> About this task
Please print all of the entries, matching them exactly.

-- Opening Marker --

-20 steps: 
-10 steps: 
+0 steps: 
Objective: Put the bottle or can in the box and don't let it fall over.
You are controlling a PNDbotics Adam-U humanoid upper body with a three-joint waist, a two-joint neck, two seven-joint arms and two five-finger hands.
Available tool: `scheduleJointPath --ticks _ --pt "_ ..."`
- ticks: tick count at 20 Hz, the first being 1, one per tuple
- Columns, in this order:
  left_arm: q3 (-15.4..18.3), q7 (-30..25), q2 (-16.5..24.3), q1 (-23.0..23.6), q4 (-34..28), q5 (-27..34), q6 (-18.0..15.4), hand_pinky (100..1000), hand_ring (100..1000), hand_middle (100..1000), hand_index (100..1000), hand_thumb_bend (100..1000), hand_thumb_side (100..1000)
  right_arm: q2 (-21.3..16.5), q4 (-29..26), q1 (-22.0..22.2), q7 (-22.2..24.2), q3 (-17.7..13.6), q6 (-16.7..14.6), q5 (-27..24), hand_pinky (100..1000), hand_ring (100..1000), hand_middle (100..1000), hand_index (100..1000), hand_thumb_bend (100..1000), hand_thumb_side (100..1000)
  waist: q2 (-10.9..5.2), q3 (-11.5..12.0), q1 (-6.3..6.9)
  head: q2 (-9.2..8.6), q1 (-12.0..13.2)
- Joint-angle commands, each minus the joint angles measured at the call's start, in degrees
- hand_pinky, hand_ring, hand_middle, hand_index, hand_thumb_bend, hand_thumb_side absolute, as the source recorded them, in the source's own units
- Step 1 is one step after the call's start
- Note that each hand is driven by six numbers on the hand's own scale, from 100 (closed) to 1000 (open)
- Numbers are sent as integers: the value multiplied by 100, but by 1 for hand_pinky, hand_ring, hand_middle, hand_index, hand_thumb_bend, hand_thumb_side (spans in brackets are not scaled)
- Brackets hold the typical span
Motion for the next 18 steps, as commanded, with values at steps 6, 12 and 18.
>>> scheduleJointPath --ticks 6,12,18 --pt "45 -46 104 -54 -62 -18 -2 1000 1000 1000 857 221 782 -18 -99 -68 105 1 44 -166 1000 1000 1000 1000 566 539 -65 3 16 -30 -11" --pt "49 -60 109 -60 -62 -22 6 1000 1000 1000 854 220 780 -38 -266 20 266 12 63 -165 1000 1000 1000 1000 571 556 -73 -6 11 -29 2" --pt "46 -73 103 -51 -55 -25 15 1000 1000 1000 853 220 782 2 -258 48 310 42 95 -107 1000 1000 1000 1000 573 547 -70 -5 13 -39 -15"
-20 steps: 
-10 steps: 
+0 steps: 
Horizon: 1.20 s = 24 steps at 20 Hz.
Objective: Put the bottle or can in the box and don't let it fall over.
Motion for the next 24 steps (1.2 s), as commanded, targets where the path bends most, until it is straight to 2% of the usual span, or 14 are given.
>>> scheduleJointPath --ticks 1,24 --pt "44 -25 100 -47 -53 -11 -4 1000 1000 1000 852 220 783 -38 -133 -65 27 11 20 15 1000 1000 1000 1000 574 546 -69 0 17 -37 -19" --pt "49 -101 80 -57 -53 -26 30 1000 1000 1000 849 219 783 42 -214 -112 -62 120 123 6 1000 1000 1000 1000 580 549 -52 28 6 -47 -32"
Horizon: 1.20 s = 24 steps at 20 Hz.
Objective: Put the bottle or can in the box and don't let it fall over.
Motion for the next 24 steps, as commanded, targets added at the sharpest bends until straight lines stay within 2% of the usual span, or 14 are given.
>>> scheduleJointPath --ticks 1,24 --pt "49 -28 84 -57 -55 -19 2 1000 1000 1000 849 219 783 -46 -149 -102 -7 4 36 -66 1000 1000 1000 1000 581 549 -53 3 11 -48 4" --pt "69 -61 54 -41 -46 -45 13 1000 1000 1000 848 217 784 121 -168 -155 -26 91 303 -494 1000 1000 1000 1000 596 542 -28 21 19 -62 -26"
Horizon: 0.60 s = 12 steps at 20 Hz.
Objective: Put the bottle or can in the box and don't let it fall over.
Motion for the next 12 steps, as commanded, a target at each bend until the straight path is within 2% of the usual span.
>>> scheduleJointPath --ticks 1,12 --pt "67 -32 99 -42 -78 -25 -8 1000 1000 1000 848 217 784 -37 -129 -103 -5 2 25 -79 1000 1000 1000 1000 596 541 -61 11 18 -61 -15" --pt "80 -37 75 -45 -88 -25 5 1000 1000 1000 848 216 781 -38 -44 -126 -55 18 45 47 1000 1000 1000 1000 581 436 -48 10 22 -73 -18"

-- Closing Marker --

> Result
-20 steps: 
-10 steps: 
+0 steps: 
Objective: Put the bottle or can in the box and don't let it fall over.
You are controlling a PNDbotics Adam-U humanoid upper body with a three-joint waist, a two-joint neck, two seven-joint arms and two five-finger hands.
Available tool: `scheduleJointPath --ticks _ --pt "_ ..."`
- ticks: tick count at 20 Hz, the first being 1, one per tuple
- Columns, in this order:
  left_arm: q3 (-15.4..18.3), q7 (-30..25), q2 (-16.5..24.3), q1 (-23.0..23.6), q4 (-34..28), q5 (-27..34), q6 (-18.0..15.4), hand_pinky (100..1000), hand_ring (100..1000), hand_middle (100..1000), hand_index (100..1000), hand_thumb_bend (100..1000), hand_thumb_side (100..1000)
  right_arm: q2 (-21.3..16.5), q4 (-29..26), q1 (-22.0..22.2), q7 (-22.2..24.2), q3 (-17.7..13.6), q6 (-16.7..14.6), q5 (-27..24), hand_pinky (100..1000), hand_ring (100..1000), hand_middle (100..1000), hand_index (100..1000), hand_thumb_bend (100..1000), hand_thumb_side (100..1000)
  waist: q2 (-10.9..5.2), q3 (-11.5..12.0), q1 (-6.3..6.9)
  head: q2 (-9.2..8.6), q1 (-12.0..13.2)
- Joint-angle commands, each minus the joint angles measured at the call's start, in degrees
- hand_pinky, hand_ring, hand_middle, hand_index, hand_thumb_bend, hand_thumb_side absolute, as the source recorded them, in the source's own units
- Step 1 is one step after the call's start
- Note that each hand is driven by six numbers on the hand's own scale, from 100 (closed) to 1000 (open)
- Numbers are sent as integers: the value multiplied by 100, but by 1 for hand_pinky, hand_ring, hand_middle, hand_index, hand_thumb_bend, hand_thumb_side (spans in brackets are not scaled)
- Brackets hold the typical span
Motion for the next 18 steps, as commanded, with values at steps 6, 12 and 18.
>>> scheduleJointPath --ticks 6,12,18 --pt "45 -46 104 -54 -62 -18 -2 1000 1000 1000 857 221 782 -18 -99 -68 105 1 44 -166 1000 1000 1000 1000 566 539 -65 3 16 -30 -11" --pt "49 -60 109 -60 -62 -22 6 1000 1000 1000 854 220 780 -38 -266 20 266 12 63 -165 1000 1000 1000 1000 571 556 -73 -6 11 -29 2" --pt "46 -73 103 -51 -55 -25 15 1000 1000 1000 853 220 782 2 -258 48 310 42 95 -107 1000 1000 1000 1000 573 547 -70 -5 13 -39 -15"
-20 steps: 
-10 steps: 
+0 steps: 
Horizon: 1.20 s = 24 steps at 20 Hz.
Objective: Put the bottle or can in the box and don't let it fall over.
Motion for the next 24 steps (1.2 s), as commanded, targets where the path bends most, until it is straight to 2% of the usual span, or 14 are given.
>>> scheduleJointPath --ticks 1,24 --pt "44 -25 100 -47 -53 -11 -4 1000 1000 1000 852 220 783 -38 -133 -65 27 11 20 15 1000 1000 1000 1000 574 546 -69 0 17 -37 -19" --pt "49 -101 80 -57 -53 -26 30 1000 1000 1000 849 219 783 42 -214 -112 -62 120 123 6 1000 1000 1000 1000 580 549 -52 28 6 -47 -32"
Horizon: 1.20 s = 24 steps at 20 Hz.
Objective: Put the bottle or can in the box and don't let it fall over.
Motion for the next 24 steps, as commanded, targets added at the sharpest bends until straight lines stay within 2% of the usual span, or 14 are given.
>>> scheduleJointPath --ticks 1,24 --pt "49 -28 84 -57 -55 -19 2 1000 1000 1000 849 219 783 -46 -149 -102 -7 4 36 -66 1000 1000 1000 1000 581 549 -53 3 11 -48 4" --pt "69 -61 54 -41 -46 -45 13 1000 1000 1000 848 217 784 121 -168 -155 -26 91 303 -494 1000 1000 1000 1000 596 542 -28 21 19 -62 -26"
Horizon: 0.60 s = 12 steps at 20 Hz.
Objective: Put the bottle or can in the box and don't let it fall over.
Motion for the next 12 steps, as commanded, a target at each bend until the straight path is within 2% of the usual span.
>>> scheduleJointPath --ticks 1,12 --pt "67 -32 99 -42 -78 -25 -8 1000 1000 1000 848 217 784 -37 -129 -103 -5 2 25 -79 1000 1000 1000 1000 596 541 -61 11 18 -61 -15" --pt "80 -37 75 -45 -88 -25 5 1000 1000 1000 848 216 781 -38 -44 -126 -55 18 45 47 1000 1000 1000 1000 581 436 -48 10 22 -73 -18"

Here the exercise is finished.